While the State College High School football team is back on its field, the streets are reopened and the emergency response vehicles have all left the scene, the rubble remains.
After digging through the wreckage until almost 5:30 a.m. yesterday, officials said there was no one in the collapsed garage, no one injured or killed in the accident.
The cause of the collapse has not yet been determined, but the co-director of the Centre Region codes office was on the scene yesterday performing preliminary investigations.
Shortly before 6 p.m. Tuesday, the west end of the two-story parking deck collapsed, crushing about 11 vehicles on the ground floor of the structure and causing about 19 vehicles from the top to tumble.
Kate Winkler (junior-crime, law and justice) was in her apartment when her car fell from the top of deck.
"I was dozing off, but I heard it," she said. "It sounded like a car accident, thunder, something like that."
Winkler's car was sandwiched between two others on the slanted roof, keeping her from meeting friends to celebrate her birthday.
The collapse also caused large pieces of metal and cable wires to protrude through the piles of cinder blocks and bricks the collapse created.
Two vehicles that were parked on the edge of the fallen portion were left hanging on the edge, causing workers to tie down one of them.

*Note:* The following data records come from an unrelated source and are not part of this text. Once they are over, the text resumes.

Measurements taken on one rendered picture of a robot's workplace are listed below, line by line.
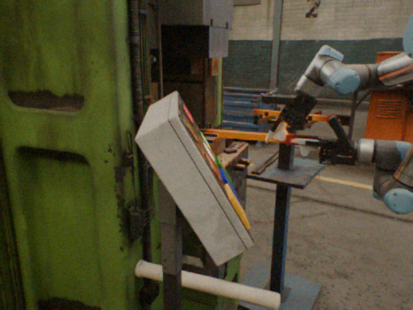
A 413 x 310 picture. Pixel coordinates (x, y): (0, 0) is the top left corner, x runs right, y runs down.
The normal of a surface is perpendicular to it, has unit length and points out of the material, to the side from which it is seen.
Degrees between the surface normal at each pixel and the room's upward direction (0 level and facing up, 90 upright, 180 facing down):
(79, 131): 90
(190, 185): 90
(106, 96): 89
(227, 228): 90
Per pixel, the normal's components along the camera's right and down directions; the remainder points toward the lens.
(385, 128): -0.51, 0.25
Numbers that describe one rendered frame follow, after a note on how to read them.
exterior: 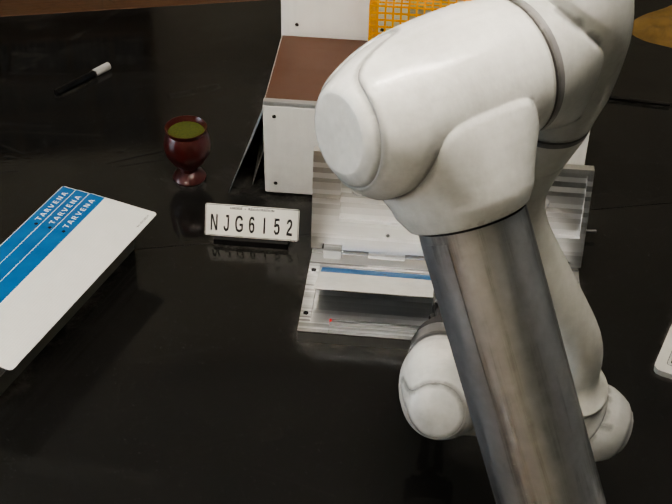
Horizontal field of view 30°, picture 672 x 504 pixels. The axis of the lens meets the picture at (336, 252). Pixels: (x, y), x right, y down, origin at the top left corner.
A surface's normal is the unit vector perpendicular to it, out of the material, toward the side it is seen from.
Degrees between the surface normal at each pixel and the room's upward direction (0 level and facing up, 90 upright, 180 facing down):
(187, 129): 0
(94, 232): 0
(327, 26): 90
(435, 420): 75
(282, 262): 0
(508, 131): 65
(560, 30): 39
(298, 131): 90
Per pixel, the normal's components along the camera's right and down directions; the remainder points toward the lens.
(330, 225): -0.10, 0.47
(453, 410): 0.00, 0.20
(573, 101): 0.68, 0.62
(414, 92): 0.12, -0.19
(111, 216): 0.01, -0.77
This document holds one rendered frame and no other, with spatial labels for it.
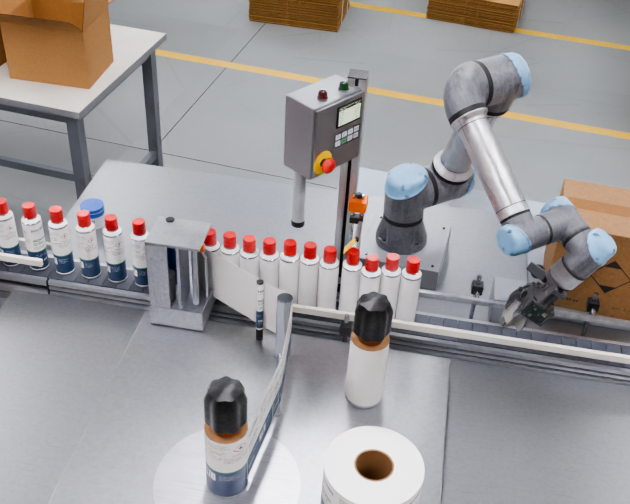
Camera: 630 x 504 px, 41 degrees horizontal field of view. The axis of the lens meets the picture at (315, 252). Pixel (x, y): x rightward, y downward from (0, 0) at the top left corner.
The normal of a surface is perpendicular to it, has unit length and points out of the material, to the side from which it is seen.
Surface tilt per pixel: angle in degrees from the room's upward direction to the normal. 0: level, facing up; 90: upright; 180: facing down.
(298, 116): 90
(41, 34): 90
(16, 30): 90
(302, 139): 90
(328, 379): 0
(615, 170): 0
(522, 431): 0
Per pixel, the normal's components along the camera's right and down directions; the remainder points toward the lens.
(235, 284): -0.62, 0.45
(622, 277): -0.25, 0.58
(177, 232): 0.05, -0.79

However, those vehicles were not damaged, said Jim Brown, deputy fire chief for Alpha Fire Co.
Brown said workers had to take the process slowly and methodically to ensure the safety of the workers.
He said that once the Penn State structural engineers on the scene deemed the structure safe, the vehicles in and atop the garage were removed rather quickly.
The emergency brought crews from four regions to the scene, along with search dogs from three agencies.
"Everything went real well," Brown said. "Especially with the coordination."
Because the building is not a complex of condominiums, each individual unit is individually owned and rented out by that owner.
No one from the Pepper Mill Condominiums, whose office was closed yesterday, was available for comment.
Associated Realty Property Management owns three of the units in the building but does not own the property. A homeowners' association manages the property, an Associated Realty spokeswoman said. The Daily Collegian could not reach property owners for comment yesterday.